As I opened the door to the psychic, I felt a little confused. It was an apartment. I could see baby toys in the living room, and a kitchen off to the side. I was beginning to think I accidentally walked into someone’s home and was about to sneak back out when she came out of the room. A young girl, with dark  hair…some type of accent I can’t even begin to guess… maybe Greek? I dunno. Anyway, she takes my money for a palm reading and gets to work.

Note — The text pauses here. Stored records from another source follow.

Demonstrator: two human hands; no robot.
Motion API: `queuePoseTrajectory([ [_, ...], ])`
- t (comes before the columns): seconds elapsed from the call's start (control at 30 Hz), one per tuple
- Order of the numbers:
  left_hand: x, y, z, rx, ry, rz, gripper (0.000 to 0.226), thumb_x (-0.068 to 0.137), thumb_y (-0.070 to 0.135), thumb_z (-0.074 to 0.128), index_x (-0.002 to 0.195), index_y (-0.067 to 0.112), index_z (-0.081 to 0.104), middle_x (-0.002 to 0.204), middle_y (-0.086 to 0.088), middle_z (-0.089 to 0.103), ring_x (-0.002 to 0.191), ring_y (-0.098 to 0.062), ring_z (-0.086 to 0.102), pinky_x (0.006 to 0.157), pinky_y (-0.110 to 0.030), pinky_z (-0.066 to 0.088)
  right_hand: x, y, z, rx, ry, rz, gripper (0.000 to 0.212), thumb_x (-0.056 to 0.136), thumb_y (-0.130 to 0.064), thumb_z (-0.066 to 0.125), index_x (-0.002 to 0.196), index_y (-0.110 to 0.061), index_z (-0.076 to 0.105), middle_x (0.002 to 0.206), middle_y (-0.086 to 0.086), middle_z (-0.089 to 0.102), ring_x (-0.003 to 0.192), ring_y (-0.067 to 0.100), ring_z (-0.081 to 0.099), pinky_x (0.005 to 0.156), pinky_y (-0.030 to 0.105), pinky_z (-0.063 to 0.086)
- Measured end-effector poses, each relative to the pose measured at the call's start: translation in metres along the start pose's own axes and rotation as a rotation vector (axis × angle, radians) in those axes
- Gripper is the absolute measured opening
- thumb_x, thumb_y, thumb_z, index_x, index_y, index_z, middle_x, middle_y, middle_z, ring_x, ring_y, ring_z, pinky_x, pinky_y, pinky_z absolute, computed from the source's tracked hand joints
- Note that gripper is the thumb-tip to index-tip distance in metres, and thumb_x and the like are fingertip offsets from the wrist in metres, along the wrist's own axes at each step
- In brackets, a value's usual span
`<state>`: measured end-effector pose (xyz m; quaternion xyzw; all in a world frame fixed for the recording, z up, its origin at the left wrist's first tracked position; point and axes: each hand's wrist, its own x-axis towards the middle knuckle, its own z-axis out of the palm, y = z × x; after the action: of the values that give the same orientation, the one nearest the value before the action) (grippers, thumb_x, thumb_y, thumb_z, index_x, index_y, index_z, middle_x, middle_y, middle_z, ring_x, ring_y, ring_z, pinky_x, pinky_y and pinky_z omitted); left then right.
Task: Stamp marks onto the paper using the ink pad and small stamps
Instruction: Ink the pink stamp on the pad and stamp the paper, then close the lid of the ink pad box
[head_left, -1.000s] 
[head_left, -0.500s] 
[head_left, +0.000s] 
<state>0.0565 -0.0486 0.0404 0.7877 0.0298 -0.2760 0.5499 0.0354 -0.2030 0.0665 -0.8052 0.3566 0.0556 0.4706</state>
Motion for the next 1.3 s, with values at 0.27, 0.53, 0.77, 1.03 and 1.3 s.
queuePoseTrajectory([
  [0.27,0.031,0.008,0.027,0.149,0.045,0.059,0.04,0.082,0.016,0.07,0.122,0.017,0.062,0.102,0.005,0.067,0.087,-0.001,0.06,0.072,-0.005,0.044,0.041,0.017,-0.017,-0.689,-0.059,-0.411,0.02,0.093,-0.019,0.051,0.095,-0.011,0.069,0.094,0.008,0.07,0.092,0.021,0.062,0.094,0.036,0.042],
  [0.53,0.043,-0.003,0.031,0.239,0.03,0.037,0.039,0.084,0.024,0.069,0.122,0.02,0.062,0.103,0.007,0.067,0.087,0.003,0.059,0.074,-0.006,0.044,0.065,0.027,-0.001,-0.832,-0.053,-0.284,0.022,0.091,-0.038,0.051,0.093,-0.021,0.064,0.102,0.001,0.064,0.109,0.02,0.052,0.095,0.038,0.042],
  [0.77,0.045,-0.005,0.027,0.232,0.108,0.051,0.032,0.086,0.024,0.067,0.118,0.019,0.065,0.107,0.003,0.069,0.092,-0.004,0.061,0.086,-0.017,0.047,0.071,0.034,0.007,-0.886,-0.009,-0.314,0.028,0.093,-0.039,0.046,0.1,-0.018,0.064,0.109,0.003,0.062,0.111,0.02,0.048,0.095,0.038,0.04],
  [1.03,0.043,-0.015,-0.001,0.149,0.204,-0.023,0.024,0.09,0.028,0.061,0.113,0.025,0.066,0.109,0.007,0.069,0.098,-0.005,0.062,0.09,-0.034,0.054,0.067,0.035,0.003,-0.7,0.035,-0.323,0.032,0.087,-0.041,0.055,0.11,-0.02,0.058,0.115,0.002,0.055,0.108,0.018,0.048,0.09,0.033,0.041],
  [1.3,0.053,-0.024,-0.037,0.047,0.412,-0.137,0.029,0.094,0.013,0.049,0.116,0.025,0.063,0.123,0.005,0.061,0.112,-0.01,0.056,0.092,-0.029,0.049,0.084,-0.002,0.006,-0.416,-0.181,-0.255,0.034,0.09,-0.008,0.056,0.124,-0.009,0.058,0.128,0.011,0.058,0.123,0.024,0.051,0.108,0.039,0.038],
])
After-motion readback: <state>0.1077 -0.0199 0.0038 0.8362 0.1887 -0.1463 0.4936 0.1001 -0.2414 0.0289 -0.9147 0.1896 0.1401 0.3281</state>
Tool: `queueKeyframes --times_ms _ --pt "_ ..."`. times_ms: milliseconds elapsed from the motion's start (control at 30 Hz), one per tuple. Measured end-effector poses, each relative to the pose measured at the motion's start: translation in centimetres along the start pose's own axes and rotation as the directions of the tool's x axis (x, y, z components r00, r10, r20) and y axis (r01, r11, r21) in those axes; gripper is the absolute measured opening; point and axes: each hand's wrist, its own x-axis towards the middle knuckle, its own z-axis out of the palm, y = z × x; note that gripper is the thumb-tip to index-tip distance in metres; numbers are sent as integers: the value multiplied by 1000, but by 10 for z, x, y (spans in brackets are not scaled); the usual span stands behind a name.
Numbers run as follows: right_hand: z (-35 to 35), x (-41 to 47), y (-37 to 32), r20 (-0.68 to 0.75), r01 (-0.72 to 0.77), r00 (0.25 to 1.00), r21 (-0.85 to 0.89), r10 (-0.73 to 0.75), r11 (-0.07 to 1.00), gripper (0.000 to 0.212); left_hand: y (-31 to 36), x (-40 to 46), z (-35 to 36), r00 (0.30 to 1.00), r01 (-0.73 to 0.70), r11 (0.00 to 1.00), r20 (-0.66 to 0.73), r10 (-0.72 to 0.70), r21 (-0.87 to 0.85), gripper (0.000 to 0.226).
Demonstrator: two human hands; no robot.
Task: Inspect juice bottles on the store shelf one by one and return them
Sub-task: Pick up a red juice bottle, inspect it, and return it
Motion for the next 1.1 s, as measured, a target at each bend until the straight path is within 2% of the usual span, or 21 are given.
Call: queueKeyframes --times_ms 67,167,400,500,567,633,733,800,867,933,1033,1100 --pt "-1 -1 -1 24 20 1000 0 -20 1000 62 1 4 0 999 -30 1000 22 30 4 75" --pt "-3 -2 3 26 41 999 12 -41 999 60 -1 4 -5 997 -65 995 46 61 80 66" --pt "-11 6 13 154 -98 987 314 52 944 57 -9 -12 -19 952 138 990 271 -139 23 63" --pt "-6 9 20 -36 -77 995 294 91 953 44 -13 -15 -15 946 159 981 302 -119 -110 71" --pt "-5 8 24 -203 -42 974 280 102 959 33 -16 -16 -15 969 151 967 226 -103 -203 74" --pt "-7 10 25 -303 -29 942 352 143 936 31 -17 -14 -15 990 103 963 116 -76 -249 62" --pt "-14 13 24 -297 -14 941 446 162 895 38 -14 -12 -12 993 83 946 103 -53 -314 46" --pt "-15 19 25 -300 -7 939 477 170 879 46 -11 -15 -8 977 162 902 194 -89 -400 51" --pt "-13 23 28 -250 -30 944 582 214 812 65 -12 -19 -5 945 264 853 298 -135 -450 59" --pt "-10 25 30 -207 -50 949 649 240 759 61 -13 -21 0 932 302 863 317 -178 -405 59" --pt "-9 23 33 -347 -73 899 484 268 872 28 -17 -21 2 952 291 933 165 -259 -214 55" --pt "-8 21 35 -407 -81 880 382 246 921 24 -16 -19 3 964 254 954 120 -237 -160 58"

She starts by telling me I’m an old soul, that I’ve lived other lives before this one…yada yada yada. Two minutes into it and I’m thinking I’ve been had, when suddenly…her expression changes. “What does the letter J mean to you?” I tell her, “It spells my name…it’s the first letter”. I didn’t want to feed her any extra information, you know? She continues, “You do know you are creative, right?” I said, “Well, sometimes…”. I was thinking of how I’d spent a few nights at the local art bar over the past year or so, but also thinking of how the art gene sort of skipped over me. She interrupts my thoughts. “People are going to know your name. They are going to know your name in three to five years.” She kept studying my palms, almost squinting, as if there was some faint writing on them that was difficult to see. “I see these hands writing. That’s how people will know your name. You aren’t writing for money, but the money will follow. You are writing because you’ve been through an awful lot in the past few years, and writing is how you heal yourself. You will write to help heal others, and they will know your name…in three to five years”. Holy crap! I looked over at my friend, Tracy, and we just stared at each other in amazement. Anyone who knows me knows that I write, and it’s only started last year because of what I’ve been through in my healing process. My therapist suggested a journal, and things just took off from there.  I’d never written a single thing before last year…and now I’m in the process of sharing my stories in the hopes it will resonate with others and help them learn to tell their own. Damn, this girl was good.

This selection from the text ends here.